● **DESCRIPTION OF THE TASK**:
Task for the listing below: copy it out in full, exactly.

● **PROVIDED MATERIAL**:
——————————

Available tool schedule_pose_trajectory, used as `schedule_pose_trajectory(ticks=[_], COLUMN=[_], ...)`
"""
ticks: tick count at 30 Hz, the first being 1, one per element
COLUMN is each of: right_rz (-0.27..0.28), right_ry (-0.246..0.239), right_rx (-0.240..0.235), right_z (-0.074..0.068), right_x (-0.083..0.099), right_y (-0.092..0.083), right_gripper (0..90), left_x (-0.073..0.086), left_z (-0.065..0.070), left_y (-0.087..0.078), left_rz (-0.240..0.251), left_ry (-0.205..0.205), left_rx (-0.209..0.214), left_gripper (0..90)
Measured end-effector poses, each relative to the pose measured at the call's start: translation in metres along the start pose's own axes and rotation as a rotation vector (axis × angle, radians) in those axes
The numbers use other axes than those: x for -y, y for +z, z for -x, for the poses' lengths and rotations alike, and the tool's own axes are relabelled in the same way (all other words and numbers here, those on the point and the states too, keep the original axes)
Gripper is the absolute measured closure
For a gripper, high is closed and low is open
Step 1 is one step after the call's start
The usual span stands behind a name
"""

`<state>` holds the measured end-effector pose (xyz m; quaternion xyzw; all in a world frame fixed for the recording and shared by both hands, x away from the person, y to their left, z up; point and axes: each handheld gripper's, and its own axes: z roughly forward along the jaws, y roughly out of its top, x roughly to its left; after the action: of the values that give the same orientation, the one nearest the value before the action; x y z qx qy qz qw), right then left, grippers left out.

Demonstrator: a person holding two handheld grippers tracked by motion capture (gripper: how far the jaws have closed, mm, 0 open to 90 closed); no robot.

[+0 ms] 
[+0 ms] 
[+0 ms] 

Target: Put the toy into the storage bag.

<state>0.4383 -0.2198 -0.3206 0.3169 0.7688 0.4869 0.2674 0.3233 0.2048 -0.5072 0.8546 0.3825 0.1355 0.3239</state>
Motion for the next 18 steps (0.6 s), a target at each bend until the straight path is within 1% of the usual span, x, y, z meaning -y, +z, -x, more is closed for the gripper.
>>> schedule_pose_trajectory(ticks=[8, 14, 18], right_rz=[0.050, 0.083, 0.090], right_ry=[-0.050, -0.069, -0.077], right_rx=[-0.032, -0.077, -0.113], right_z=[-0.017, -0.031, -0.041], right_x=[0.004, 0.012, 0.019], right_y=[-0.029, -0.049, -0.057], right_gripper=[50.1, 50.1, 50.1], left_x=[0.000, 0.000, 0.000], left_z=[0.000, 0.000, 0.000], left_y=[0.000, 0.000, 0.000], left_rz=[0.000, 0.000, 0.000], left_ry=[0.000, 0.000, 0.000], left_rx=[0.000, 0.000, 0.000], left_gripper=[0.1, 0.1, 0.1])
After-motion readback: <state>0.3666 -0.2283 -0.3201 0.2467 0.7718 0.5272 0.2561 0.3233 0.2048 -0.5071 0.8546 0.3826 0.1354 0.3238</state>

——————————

● **RESULT**:
Available tool schedule_pose_trajectory, used as `schedule_pose_trajectory(ticks=[_], COLUMN=[_], ...)`
"""
ticks: tick count at 30 Hz, the first being 1, one per element
COLUMN is each of: right_rz (-0.27..0.28), right_ry (-0.246..0.239), right_rx (-0.240..0.235), right_z (-0.074..0.068), right_x (-0.083..0.099), right_y (-0.092..0.083), right_gripper (0..90), left_x (-0.073..0.086), left_z (-0.065..0.070), left_y (-0.087..0.078), left_rz (-0.240..0.251), left_ry (-0.205..0.205), left_rx (-0.209..0.214), left_gripper (0..90)
Measured end-effector poses, each relative to the pose measured at the call's start: translation in metres along the start pose's own axes and rotation as a rotation vector (axis × angle, radians) in those axes
The numbers use other axes than those: x for -y, y for +z, z for -x, for the poses' lengths and rotations alike, and the tool's own axes are relabelled in the same way (all other words and numbers here, those on the point and the states too, keep the original axes)
Gripper is the absolute measured closure
For a gripper, high is closed and low is open
Step 1 is one step after the call's start
The usual span stands behind a name
"""

`<state>` holds the measured end-effector pose (xyz m; quaternion xyzw; all in a world frame fixed for the recording and shared by both hands, x away from the person, y to their left, z up; point and axes: each handheld gripper's, and its own axes: z roughly forward along the jaws, y roughly out of its top, x roughly to its left; after the action: of the values that give the same orientation, the one nearest the value before the action; x y z qx qy qz qw), right then left, grippers left out.

Demonstrator: a person holding two handheld grippers tracked by motion capture (gripper: how far the jaws have closed, mm, 0 open to 90 closed); no robot.

[+0 ms] 
[+0 ms] 
[+0 ms] 

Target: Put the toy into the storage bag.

<state>0.4383 -0.2198 -0.3206 0.3169 0.7688 0.4869 0.2674 0.3233 0.2048 -0.5072 0.8546 0.3825 0.1355 0.3239</state>
Motion for the next 18 steps (0.6 s), a target at each bend until the straight path is within 1% of the usual span, x, y, z meaning -y, +z, -x, more is closed for the gripper.
>>> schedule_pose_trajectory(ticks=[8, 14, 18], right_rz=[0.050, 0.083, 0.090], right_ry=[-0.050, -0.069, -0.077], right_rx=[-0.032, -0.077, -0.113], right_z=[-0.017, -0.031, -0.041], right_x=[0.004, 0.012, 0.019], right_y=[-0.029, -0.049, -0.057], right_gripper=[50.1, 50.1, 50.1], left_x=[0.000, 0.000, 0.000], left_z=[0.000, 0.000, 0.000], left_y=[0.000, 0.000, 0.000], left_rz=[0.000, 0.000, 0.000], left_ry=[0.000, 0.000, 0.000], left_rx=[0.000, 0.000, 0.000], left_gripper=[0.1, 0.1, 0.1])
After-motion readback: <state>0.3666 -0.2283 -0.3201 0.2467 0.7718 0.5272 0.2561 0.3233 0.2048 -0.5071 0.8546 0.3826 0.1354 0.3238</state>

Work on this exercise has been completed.